We must remain humble and look inwards to stay at the forefront. Learning is not limited to technologies, such as lens design. For example, we have an internal initiative called the DE Technology Challenge, in which we invite volunteers to discuss how to encourage senior citizens to become more independent. When I started that project , I read papers that I normally would not. Learning topics related to a completely different field from mine positively stimulate me and is to create opportunities to develop quite different perspectives.
Lens design is my calling: I was fascinated by difficult-to-find solutions and the ambiguity.
──Looking back on your professional experience at Sony over the years, what do you think about Sony's culture?
I feel that the company sincerely addresses the questions of young engineers. Even if they fail once, Sony has the tolerance to allow them to try repeatedly. The requested specifications were challenging, which sometimes made us have a hard time, but we accepted them and continued with our job. Moreover, because Sony covers a wide range of business areas, its employees have many opportunities to be involved in products in diverse fields, which may give them the chance to make breakthroughs. Furthermore, less-experienced employees are given many opportunities to work on various projects if they are motivated.
──Please tell us about the attractiveness of lens design and development.
The lens design is based on physics. The world of physics is inherently strict and logical. However, I see lens design as partially ambiguous. When designing a lens from scratch, I first attempt to draw an image. However, once I begin designing, the design must conform to the physical phenomena to exhibit performance. I gradually approach the solution through repeated image drawings and designs. A logical basis is needed, but the lens design may have some ambiguities and require other aspects like a sense. This process is interesting to me, and I become absorbed in it. It is wrong to assume that a person with logical thinking always creates good designs. I think that this aspect suits me.

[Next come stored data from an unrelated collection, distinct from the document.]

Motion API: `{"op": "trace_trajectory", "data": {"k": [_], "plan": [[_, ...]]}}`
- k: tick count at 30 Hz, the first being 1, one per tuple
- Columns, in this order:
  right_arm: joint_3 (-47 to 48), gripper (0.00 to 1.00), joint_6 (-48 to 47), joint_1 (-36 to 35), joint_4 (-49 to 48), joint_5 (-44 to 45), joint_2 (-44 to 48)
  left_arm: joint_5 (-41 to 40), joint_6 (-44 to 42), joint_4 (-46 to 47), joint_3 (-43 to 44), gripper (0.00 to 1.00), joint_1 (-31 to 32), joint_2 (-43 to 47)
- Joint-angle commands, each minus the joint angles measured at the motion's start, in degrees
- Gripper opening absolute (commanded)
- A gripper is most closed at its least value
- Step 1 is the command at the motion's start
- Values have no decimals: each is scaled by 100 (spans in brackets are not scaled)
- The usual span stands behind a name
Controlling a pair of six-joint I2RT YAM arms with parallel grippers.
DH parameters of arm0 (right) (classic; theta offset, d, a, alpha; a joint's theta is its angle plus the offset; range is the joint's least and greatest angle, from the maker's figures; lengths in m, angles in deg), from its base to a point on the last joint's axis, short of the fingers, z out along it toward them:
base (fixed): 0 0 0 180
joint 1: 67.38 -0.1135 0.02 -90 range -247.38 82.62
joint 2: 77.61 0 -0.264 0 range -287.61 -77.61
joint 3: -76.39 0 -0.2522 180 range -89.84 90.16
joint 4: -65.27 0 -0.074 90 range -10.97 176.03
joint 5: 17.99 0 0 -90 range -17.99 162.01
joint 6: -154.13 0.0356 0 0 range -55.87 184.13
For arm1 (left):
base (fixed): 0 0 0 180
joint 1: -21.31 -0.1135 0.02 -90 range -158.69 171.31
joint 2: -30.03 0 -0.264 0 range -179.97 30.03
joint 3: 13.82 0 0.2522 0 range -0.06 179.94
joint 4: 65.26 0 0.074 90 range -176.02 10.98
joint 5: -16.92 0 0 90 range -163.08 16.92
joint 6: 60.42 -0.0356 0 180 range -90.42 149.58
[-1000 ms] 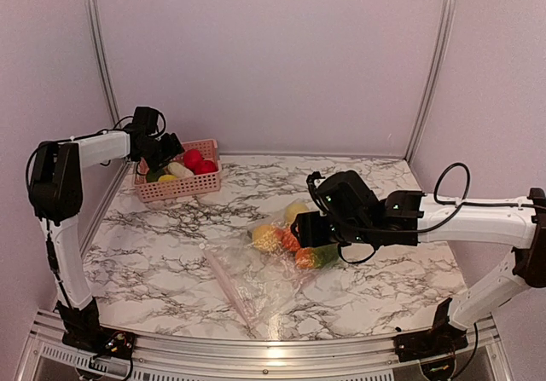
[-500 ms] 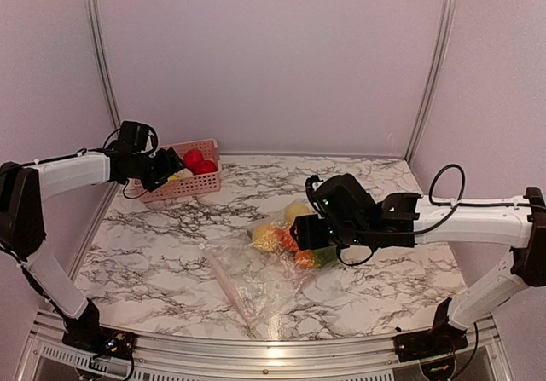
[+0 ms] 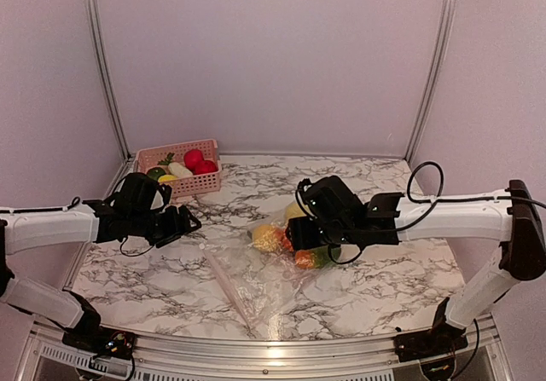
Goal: Open the zip-top bag and remove the fake food
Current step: Pick up the fake fruit from the zipper food storage bag.
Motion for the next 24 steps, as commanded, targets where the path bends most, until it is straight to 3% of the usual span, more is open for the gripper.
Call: {"op": "trace_trajectory", "data": {"k": [1,7,17,24], "plan": [[431,69,-130,75,-157,-120,-201,-83,297,198,-537,79,293,491],[695,67,-217,135,-272,-311,-596,-90,568,242,-1040,77,793,818],[1447,60,-466,287,-227,-438,-1368,-222,1022,739,-1501,65,1488,856],[1804,45,-556,399,-100,-462,-1788,-257,1221,1255,-1439,48,1903,411]]}}
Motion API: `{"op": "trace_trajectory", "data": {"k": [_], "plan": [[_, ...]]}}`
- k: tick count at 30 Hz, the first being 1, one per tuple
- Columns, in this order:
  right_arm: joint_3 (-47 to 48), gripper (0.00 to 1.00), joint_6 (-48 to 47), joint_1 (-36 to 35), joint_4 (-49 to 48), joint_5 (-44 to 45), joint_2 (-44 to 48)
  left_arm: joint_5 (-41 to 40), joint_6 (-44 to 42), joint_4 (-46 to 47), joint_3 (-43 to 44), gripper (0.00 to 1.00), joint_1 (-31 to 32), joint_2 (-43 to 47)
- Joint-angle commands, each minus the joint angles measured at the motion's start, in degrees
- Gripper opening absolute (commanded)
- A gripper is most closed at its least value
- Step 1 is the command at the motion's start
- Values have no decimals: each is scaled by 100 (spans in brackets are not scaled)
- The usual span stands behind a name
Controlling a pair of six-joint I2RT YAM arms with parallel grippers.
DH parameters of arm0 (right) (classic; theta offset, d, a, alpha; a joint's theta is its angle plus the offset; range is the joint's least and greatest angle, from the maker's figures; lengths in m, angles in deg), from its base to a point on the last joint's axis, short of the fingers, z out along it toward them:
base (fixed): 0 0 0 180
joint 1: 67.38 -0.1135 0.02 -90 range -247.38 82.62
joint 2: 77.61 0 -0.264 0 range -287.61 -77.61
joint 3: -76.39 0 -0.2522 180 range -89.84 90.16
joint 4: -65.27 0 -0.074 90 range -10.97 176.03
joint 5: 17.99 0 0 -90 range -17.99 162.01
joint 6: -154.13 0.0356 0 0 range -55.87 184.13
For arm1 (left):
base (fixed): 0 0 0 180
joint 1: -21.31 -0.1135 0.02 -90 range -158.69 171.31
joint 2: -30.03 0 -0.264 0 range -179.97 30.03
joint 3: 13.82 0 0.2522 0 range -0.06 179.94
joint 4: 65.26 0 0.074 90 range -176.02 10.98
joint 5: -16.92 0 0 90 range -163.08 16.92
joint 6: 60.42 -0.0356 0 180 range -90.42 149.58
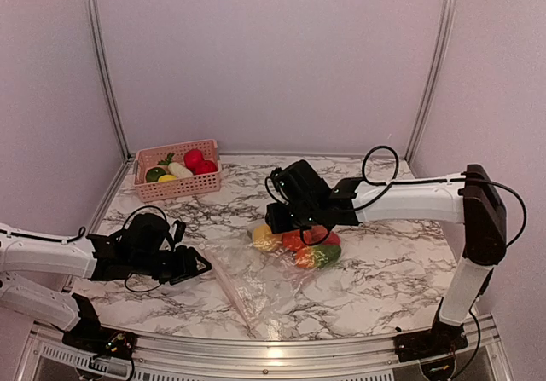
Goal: Open the zip-top bag and remove the fake food
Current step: Pick up the fake fruit from the zipper food storage bag.
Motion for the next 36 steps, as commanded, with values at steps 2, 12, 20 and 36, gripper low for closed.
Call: {"op": "trace_trajectory", "data": {"k": [2,12,20,36], "plan": [[320,43,-96,150,105,-45,-259,-111,175,598,45,40,280,-421],[518,37,-194,229,212,-58,-558,-93,368,999,164,25,548,-879],[470,34,-195,229,212,-100,-668,44,489,1397,226,21,617,-1214],[327,31,-155,152,216,-223,-856,119,395,1579,552,26,564,-1777]]}}
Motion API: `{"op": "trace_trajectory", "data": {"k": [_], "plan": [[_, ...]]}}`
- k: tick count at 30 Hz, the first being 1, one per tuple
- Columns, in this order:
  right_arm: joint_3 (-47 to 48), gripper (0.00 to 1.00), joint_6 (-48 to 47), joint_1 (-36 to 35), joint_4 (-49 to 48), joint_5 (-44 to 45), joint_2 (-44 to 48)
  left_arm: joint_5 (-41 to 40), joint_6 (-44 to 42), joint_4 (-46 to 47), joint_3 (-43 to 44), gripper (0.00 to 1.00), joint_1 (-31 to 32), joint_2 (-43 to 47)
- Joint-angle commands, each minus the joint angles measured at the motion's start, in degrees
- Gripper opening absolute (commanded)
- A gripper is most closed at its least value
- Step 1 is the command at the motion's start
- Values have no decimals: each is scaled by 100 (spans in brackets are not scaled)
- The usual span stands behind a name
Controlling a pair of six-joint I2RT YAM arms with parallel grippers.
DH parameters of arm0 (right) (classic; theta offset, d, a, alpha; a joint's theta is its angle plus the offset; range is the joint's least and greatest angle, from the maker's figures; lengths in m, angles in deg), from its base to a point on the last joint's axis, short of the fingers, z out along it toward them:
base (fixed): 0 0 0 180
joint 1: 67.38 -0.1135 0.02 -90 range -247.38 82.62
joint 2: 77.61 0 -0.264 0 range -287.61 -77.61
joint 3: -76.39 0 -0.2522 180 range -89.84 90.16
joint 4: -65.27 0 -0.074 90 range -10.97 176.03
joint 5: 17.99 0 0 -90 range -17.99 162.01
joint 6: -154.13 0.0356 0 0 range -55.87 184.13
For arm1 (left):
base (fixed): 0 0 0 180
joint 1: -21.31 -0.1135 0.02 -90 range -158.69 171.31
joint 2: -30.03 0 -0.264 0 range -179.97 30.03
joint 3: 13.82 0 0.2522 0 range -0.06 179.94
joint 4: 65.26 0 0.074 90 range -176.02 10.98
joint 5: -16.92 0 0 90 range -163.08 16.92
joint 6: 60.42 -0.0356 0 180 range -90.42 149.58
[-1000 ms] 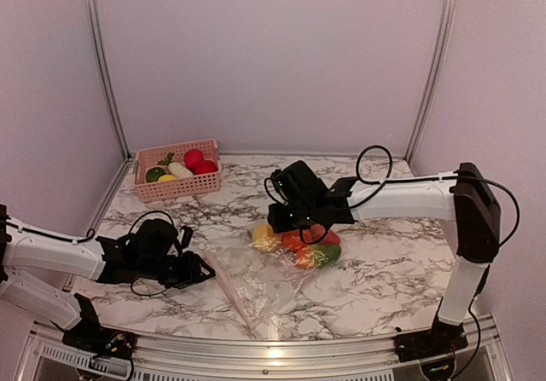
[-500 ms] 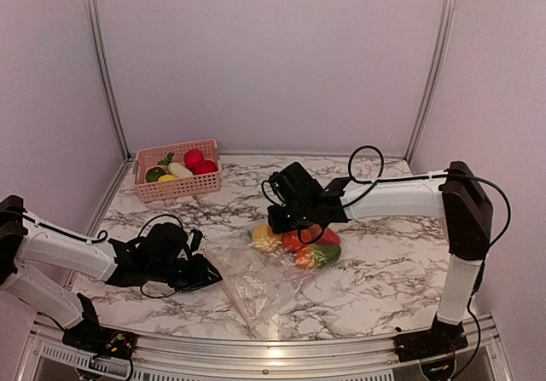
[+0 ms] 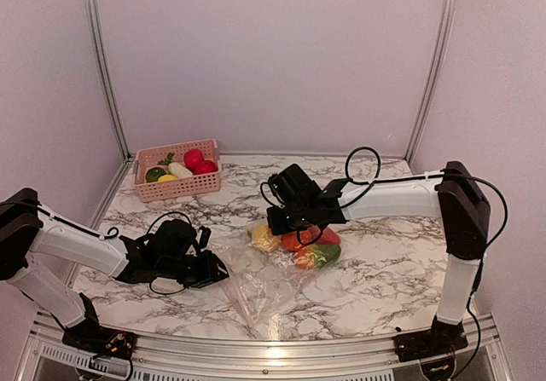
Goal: Open the zip-top bag and remove the fake food
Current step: Pick up the fake fruit from the zipper food storage bag.
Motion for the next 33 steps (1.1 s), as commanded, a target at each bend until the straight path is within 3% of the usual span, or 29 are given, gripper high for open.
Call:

I get bored easily, but I was impressed by lenses. It was a theme I was so passionate about that my boss once jokingly said, "You are quiet as long as you design lenses." It is the process of designing and thinking about various things. I have been involved in lens design and development for more than 20 years, and it's rather deep, but I still do not see the bottom end. This makes it intriguing. Lens design and development may have been my calling not only because of its logical aspects but also because the solutions are difficult to find.
──Please could you share your future goals.
I would like to actively disseminate lens design methods through academic conferences and other means. So far, to protect our technology, we have not disclosed detailed design methods. However, as a lens designer, I wish to focus on training employees of the next generation. I hope such initiative will help boost the design industry.
As an engineer, I will continue to focus on researching UST lenses and their design methods using catadioptric relays. By leveraging this research, I would like to explore new types of lenses.